Statins reduce the risk of major coronary outcomes and all cause mortality. They are generally well tolerated, but are associated with uncommon but serious adverse events. Pharmacokinetic studies show statins metabolized by the CYP3A4 isoenzyme (statin 3A4 substrates) are susceptible to drug interactions when concomitantly administered with drugs that inhibit the CYP3A4 isoenzyme (CYP3A4 inhibitors) - potentially increasing the risk for adverse events. Studies to evaluate the clinical importance of the statin-CYP3A4 inhibitor interaction are limited to anecdotal findings. This research endeavored to evaluate the clinical importance of the statin-CYP3A4 inhibitor drug interaction in two empiric investigations and a methodologic study.

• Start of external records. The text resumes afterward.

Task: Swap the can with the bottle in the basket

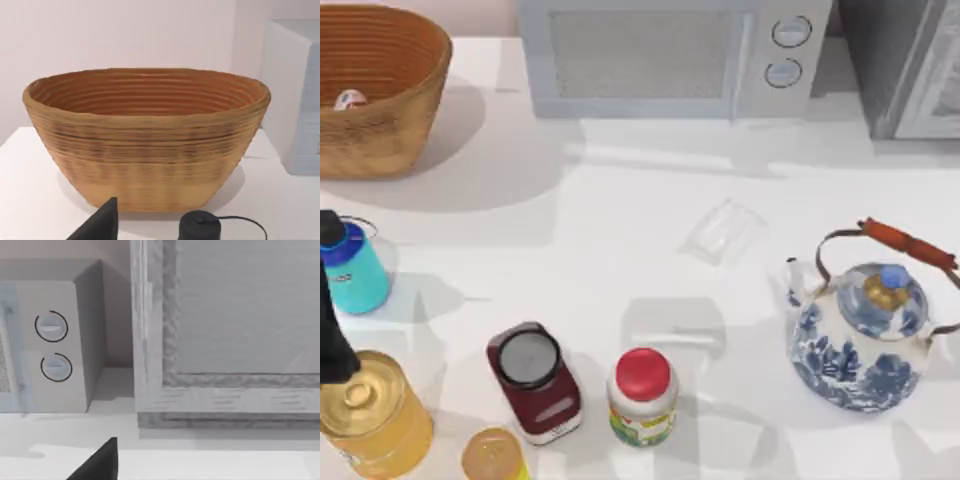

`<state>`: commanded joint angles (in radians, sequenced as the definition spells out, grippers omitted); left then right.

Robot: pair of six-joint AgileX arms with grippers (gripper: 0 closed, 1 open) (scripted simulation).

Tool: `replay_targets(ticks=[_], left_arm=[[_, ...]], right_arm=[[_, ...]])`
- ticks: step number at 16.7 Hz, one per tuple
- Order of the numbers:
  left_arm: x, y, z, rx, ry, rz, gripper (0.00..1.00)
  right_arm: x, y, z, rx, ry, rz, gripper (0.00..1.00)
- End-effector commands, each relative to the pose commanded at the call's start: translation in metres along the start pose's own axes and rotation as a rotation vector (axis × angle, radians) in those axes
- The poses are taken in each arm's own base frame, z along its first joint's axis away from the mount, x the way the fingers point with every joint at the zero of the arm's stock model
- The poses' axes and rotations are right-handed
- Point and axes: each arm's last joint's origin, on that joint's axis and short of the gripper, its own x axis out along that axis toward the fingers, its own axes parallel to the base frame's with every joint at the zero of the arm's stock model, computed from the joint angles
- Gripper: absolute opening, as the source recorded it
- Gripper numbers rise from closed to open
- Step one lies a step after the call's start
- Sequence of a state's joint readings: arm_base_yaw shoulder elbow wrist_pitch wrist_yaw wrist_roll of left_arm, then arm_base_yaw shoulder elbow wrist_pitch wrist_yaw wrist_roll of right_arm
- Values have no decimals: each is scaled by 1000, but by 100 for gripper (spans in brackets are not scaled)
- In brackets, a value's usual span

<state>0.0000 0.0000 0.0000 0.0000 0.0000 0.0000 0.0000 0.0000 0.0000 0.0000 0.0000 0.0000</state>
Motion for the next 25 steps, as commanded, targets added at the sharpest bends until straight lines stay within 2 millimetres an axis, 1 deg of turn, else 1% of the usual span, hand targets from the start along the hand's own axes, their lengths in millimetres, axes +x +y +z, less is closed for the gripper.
replay_targets(ticks=[3, 4, 6, 8, 10, 12, 13, 14, 16, 18, 19, 21, 22, 23, 25], left_arm=[[0, 0, 2, 0, 5, 0, 100], [0, 0, 6, -1, 14, -1, 100], [1, 0, 20, -2, 47, -2, 100], [5, 0, 43, -4, 102, -5, 100], [14, 1, 70, -6, 172, -7, 100], [31, 2, 101, -8, 256, -9, 100], [42, 3, 116, -9, 303, -10, 100], [55, 4, 131, -10, 352, -11, 100], [89, 6, 158, -12, 456, -12, 100], [130, 9, 178, -14, 565, -14, 100], [153, 11, 184, -15, 621, -14, 100], [200, 16, 189, -16, 734, -16, 100], [224, 19, 188, -17, 790, -17, 100], [248, 22, 184, -18, 845, -19, 100], [292, 29, 167, -20, 954, -22, 100]], right_arm=[[0, 0, 0, 0, 0, 0, 100], [0, 0, 0, 0, 0, 0, 100], [0, 0, 0, 0, 0, 0, 100], [0, 0, 0, 0, 0, 0, 100], [0, 0, 0, 0, 0, 0, 100], [0, 0, 0, 0, 0, 0, 100], [0, 0, 0, 0, 0, 0, 100], [0, 0, 0, 0, 0, 0, 100], [0, 0, 0, 0, 0, 0, 100], [0, 0, 0, 0, 0, 0, 100], [0, 0, 0, 0, 0, 0, 100], [0, 0, 0, 0, 0, 0, 100], [0, 0, 0, 0, 0, 0, 100], [0, 0, 0, 0, 0, 0, 100], [0, 0, 0, 0, 0, 0, 100]])
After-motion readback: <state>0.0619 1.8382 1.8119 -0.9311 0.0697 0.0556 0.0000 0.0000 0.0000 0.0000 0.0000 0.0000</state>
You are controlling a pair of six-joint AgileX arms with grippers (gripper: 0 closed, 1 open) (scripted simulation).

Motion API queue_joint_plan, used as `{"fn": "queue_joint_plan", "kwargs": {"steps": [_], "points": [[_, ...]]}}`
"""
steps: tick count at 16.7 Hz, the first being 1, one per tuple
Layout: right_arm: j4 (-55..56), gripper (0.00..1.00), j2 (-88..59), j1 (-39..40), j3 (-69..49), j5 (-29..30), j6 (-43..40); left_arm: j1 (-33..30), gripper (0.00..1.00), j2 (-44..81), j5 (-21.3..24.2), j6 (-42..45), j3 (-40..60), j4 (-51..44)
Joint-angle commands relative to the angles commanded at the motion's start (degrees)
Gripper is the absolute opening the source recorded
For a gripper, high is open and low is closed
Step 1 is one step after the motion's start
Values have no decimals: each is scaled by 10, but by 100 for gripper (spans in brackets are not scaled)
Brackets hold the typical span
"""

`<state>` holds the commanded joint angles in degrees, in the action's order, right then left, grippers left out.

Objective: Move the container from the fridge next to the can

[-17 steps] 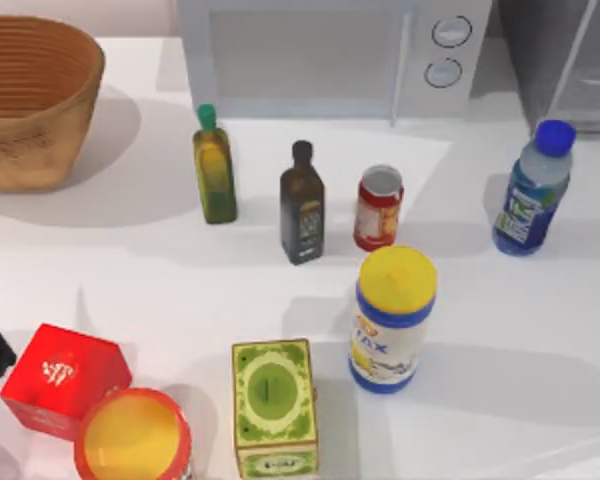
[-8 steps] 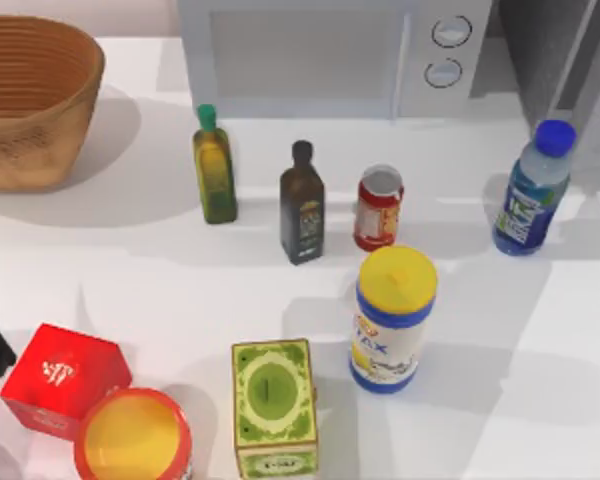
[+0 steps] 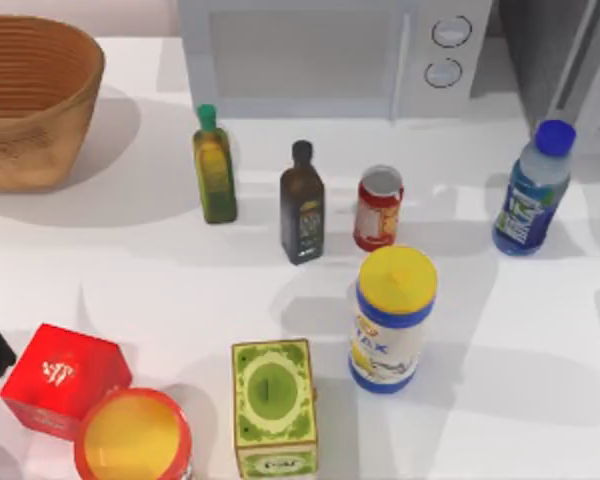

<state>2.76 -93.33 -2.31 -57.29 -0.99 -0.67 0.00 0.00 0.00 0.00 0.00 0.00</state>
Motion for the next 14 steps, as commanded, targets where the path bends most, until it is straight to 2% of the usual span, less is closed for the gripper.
{"fn": "queue_joint_plan", "kwargs": {"steps": [3, 11, 14], "points": [[-7, 100, -33, -1, -39, 2, 1, 0, 100, 0, 0, 0, 0, 0], [-48, 100, -187, 1, -235, 4, 2, 0, 100, 0, 0, 0, 0, 0], [-53, 100, -205, 1, -258, 4, 2, 0, 100, 0, 0, 0, 0, 0]]}}
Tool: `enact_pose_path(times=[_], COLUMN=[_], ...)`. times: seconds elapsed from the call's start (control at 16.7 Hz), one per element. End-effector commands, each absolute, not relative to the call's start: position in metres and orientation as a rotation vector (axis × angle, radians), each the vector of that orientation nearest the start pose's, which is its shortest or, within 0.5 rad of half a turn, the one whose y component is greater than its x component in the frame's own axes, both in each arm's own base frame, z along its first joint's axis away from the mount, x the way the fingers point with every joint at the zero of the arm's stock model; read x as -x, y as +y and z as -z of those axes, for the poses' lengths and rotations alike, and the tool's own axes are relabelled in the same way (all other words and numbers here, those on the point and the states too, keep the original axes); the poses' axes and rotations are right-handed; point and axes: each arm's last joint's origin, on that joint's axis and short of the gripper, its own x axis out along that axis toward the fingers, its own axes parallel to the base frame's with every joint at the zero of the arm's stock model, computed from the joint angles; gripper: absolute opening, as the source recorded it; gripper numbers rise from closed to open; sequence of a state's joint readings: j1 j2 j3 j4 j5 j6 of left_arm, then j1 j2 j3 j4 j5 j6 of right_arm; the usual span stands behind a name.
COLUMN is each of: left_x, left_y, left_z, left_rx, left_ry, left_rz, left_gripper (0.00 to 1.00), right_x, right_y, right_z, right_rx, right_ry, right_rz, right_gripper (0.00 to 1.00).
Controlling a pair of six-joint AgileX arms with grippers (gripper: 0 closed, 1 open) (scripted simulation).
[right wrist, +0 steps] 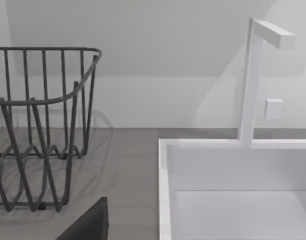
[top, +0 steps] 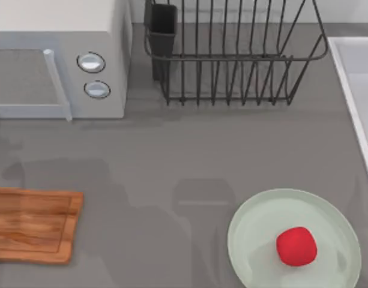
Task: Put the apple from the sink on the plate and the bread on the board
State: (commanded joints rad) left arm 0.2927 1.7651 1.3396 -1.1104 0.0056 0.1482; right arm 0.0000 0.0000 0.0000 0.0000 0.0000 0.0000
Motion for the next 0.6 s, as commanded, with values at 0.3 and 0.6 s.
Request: enact_pose_path(times=[0.3, 0.6], left_x=[-0.313, -0.306], left_y=[0.098, 0.093], left_z=[-0.213, -0.231], left_rx=[0.107, -0.056], left_ry=[1.534, 1.49], left_rz=[-0.11, 0.053], left_gripper=[0.0, 0.0], right_x=[-0.106, -0.106], right_y=[-0.001, -0.001], right_z=[-0.16, -0.16], right_rx=[0.0, 0.0], right_ry=[0.0, 0.0], right_rz=[0.0, 0.0], right_gripper=[1.0, 1.0])
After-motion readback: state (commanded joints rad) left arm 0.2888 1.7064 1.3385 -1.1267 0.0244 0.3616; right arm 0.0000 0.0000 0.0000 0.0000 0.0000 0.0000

The preliminary empiric study was an analysis of spontaneous rhabdomyolysis reports. It showed an increased rhabdomyolysis reporting rate for simvastatin (a statin 3A4 substrate) but not for pravastatin (a statin non-3A4 substrate) with a concomitant CYP3A4 inhibitor. Substantial internal validity limitations, inherent in spontaneous reporting analyses, warranted additional research.

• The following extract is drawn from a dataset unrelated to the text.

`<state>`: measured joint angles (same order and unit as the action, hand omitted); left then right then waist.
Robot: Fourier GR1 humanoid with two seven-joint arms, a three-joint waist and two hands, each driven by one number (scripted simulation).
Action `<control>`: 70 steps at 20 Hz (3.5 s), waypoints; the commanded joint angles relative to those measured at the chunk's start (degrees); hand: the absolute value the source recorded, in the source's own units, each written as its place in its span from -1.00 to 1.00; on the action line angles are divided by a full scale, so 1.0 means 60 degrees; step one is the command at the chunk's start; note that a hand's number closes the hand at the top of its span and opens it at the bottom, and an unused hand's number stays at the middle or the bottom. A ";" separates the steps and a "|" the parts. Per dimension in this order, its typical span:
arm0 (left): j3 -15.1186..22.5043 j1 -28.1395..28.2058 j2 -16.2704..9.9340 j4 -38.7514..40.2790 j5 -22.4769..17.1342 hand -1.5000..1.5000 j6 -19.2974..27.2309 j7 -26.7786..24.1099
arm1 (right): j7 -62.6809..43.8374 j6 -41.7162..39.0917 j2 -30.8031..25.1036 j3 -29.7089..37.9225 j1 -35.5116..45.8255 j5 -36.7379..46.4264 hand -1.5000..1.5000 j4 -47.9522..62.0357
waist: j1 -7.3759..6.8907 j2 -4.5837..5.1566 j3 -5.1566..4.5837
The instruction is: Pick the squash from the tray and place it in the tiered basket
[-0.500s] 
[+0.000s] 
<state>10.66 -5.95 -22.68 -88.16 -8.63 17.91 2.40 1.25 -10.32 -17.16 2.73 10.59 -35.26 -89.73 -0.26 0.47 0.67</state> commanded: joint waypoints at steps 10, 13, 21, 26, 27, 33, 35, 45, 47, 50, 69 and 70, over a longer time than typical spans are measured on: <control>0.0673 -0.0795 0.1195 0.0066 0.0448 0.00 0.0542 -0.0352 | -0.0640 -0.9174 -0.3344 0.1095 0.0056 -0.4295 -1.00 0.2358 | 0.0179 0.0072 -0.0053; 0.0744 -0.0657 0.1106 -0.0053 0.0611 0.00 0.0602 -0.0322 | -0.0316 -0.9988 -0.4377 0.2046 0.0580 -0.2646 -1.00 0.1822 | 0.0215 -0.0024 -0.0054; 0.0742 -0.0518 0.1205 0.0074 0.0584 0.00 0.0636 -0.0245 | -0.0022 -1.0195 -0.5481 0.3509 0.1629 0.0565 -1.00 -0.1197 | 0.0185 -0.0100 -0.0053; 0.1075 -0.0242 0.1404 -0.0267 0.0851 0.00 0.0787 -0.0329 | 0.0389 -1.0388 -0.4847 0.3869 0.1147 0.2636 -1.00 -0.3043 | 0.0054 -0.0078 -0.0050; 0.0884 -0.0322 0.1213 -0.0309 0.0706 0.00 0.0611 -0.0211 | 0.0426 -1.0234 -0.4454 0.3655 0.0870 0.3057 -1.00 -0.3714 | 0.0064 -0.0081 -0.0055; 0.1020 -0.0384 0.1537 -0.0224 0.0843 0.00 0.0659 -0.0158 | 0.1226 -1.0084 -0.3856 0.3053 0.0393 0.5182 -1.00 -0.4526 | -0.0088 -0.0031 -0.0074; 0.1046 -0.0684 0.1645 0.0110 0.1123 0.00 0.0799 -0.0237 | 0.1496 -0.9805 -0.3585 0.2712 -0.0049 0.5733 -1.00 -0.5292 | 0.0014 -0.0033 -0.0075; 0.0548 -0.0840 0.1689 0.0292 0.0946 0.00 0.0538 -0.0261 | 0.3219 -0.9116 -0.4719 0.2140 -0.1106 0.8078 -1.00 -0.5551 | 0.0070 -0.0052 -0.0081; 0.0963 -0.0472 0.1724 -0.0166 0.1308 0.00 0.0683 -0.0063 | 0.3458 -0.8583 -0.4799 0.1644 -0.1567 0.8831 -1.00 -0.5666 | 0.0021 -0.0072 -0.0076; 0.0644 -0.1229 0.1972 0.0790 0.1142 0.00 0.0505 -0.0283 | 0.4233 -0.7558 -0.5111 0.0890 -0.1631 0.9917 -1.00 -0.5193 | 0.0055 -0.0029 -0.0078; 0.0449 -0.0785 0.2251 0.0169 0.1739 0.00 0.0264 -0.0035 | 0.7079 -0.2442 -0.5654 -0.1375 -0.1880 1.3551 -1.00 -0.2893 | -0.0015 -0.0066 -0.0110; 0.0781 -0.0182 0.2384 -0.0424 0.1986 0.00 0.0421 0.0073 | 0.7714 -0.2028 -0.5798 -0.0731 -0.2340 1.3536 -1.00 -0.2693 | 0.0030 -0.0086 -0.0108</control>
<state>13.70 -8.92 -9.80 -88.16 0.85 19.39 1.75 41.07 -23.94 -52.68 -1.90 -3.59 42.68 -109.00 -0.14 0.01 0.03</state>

To further assess the clinical importance of this drug interaction, we evaluated the validity of the multinomial propensity score as a confounding adjustment method in a simulated drug interaction study. The results from the simulation study provided support for using the multinomial propensity score in the second empiric study. The results showed the multinomial propensity score reduced bias, had greater coverage probability, and increased precision compared to binary propensity score methods. Investigators studying multinomial exposures, such as drug interactions, should consider the multinomial propensity score for confounding adjustment.

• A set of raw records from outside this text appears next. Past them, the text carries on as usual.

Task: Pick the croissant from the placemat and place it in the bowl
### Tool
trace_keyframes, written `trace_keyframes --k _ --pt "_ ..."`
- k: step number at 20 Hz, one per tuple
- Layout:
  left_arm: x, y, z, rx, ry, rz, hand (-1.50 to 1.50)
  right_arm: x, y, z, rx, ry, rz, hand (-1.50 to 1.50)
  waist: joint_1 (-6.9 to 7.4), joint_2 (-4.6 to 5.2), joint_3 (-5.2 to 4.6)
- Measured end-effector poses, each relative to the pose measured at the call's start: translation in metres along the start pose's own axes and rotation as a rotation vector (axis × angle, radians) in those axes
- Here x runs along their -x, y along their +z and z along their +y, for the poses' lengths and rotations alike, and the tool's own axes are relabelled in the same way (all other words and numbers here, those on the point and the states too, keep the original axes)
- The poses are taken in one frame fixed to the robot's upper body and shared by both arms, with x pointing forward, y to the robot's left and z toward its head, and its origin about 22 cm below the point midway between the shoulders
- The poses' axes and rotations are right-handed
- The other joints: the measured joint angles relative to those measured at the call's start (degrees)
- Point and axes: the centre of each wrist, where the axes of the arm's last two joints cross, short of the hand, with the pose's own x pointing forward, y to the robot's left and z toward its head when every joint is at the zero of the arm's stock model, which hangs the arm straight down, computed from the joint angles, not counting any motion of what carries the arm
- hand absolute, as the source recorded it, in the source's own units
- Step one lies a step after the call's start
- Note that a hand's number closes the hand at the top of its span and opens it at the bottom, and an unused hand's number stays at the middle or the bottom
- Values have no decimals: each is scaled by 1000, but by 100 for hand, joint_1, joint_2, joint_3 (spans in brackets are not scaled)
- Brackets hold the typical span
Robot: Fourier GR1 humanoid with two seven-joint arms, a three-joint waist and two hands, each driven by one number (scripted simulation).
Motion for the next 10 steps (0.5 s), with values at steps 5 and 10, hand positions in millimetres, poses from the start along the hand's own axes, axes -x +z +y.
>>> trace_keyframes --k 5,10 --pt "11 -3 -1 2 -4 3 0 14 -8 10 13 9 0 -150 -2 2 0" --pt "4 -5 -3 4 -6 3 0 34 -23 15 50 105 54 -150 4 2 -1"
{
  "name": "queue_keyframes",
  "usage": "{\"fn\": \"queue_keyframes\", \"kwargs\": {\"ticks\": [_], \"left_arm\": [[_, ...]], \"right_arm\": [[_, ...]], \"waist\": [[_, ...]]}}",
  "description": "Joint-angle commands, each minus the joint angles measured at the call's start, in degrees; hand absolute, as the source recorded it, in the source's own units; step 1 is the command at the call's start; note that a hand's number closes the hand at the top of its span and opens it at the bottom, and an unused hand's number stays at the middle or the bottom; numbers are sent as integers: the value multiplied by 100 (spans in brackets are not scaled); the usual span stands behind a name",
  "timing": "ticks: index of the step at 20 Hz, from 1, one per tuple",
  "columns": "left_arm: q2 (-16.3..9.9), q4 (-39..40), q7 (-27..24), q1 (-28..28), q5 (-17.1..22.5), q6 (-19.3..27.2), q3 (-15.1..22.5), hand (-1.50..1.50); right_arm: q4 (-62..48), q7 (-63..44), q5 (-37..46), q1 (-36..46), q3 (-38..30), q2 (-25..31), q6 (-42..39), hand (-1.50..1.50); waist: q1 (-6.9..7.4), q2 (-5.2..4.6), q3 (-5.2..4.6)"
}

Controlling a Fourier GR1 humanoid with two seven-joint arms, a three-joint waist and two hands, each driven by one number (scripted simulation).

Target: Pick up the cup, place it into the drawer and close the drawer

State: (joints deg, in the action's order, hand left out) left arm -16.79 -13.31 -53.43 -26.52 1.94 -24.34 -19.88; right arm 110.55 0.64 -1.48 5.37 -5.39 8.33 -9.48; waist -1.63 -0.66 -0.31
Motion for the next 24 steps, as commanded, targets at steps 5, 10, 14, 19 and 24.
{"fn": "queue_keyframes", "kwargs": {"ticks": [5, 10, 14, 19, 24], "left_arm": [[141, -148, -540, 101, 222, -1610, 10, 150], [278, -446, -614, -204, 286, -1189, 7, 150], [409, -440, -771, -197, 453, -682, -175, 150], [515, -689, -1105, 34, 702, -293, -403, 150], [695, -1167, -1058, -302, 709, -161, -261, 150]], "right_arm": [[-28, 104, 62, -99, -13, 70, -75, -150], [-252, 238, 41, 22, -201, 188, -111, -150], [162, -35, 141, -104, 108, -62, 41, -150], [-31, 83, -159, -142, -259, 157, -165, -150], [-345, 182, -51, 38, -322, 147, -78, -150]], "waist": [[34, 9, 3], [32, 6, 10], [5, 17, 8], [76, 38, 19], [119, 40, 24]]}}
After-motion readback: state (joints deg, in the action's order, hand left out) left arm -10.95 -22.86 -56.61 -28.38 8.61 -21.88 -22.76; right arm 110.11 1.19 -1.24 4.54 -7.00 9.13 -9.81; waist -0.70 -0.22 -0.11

The second empiric study was a large retrospective cohort study. The objective was to evaluate the hazard of muscle toxicity, renal dysfunction, and hepatic dysfunction among patients exposed to statin 3A4 substrates (atorvastatin and simvastatin) compared to statin non-3A4 substrates (fluvastatin, pravastatin, and rosuvastatin) with and without CYP3A4 inhibitor concomitancy. We found no overall increased hazard of muscle toxicity, renal dysfunction, or hepatic dysfunction associated with statin 3A4 substrates compared to statin non-3A4 substrates with versus without a concomitant CYP3A4 inhibitor. Given the magnitude and validity of this investigation, the drug interaction between statins and CYP3A4 inhibitors therefore does not represent a substantial public health concern.